• [Work order]
Could you find every line in the records below that contains the word "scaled" and copy it?

• [Material for this exercise]

____________________

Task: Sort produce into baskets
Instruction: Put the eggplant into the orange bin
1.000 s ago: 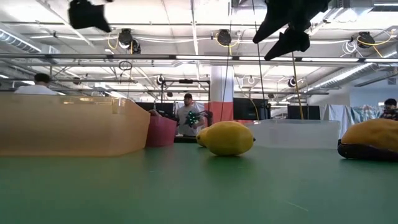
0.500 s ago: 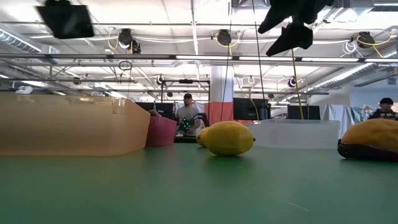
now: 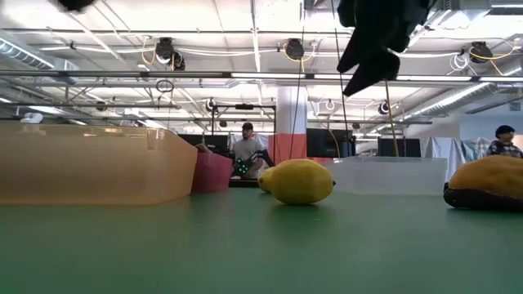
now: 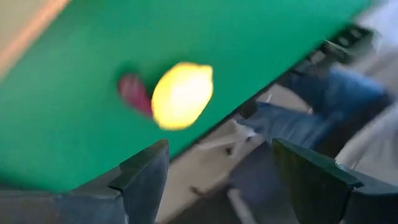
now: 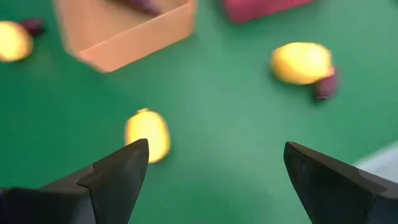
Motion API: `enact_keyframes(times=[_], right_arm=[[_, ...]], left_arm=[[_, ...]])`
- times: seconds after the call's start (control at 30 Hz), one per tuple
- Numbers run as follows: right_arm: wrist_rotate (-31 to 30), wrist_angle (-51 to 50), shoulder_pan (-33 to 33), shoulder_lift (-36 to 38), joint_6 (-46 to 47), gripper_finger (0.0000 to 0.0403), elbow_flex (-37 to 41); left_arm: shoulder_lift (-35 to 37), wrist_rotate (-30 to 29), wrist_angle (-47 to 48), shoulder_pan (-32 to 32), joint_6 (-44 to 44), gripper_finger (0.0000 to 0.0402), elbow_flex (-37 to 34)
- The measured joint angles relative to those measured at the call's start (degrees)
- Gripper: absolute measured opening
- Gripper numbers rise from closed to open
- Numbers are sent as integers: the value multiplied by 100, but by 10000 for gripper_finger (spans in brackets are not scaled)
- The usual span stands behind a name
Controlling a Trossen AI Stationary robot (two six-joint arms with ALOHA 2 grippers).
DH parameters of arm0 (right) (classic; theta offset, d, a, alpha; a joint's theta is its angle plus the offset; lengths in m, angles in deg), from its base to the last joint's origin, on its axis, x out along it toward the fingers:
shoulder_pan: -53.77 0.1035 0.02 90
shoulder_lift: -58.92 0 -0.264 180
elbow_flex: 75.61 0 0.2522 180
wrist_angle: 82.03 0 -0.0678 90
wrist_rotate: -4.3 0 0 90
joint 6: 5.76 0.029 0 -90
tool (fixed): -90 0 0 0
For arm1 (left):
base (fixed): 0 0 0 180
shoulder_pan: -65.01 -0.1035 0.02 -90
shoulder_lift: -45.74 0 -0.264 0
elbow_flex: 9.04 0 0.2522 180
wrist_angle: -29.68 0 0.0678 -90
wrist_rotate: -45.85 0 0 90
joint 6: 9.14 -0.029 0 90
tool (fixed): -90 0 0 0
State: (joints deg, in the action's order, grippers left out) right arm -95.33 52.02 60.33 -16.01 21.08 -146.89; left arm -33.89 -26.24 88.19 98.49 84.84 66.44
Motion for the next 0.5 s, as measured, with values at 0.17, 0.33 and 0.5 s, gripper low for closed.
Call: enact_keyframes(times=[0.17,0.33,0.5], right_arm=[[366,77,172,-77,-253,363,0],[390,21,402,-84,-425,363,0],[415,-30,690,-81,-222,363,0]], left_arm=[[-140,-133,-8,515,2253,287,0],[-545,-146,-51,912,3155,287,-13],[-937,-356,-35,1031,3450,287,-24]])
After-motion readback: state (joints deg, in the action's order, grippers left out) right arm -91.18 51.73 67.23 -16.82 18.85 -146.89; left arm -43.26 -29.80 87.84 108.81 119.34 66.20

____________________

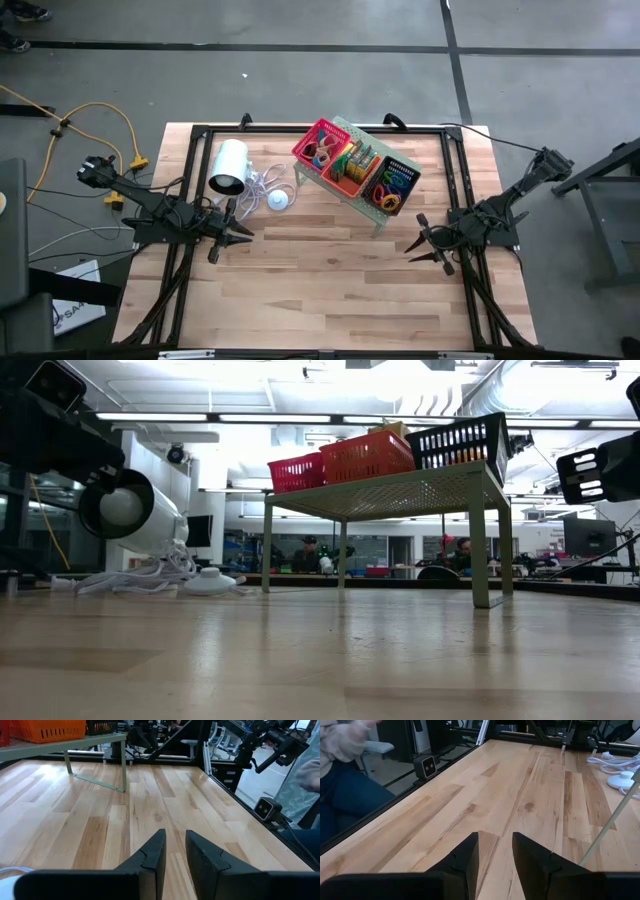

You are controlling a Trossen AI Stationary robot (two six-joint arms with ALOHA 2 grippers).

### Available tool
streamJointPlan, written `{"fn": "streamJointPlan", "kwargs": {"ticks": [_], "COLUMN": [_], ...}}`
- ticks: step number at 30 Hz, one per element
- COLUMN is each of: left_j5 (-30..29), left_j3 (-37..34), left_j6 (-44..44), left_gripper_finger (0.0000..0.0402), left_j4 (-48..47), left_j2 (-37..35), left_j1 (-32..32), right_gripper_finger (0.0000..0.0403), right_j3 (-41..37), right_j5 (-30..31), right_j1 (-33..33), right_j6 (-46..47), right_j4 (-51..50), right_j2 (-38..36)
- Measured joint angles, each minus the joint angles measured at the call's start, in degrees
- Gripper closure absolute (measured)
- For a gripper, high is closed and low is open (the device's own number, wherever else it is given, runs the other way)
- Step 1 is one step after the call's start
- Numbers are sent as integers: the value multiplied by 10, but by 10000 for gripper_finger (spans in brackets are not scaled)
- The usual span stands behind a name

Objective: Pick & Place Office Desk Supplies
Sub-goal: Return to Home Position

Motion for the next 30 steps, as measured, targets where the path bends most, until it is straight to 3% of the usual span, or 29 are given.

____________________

• [Response]
- Numbers are sent as integers: the value multiplied by 100, but by 10000 for gripper_finger (spans in brackets are not scaled)
- Numbers are sent as integers: the value multiplied by 10, but by 10000 for gripper_finger (spans in brackets are not scaled)

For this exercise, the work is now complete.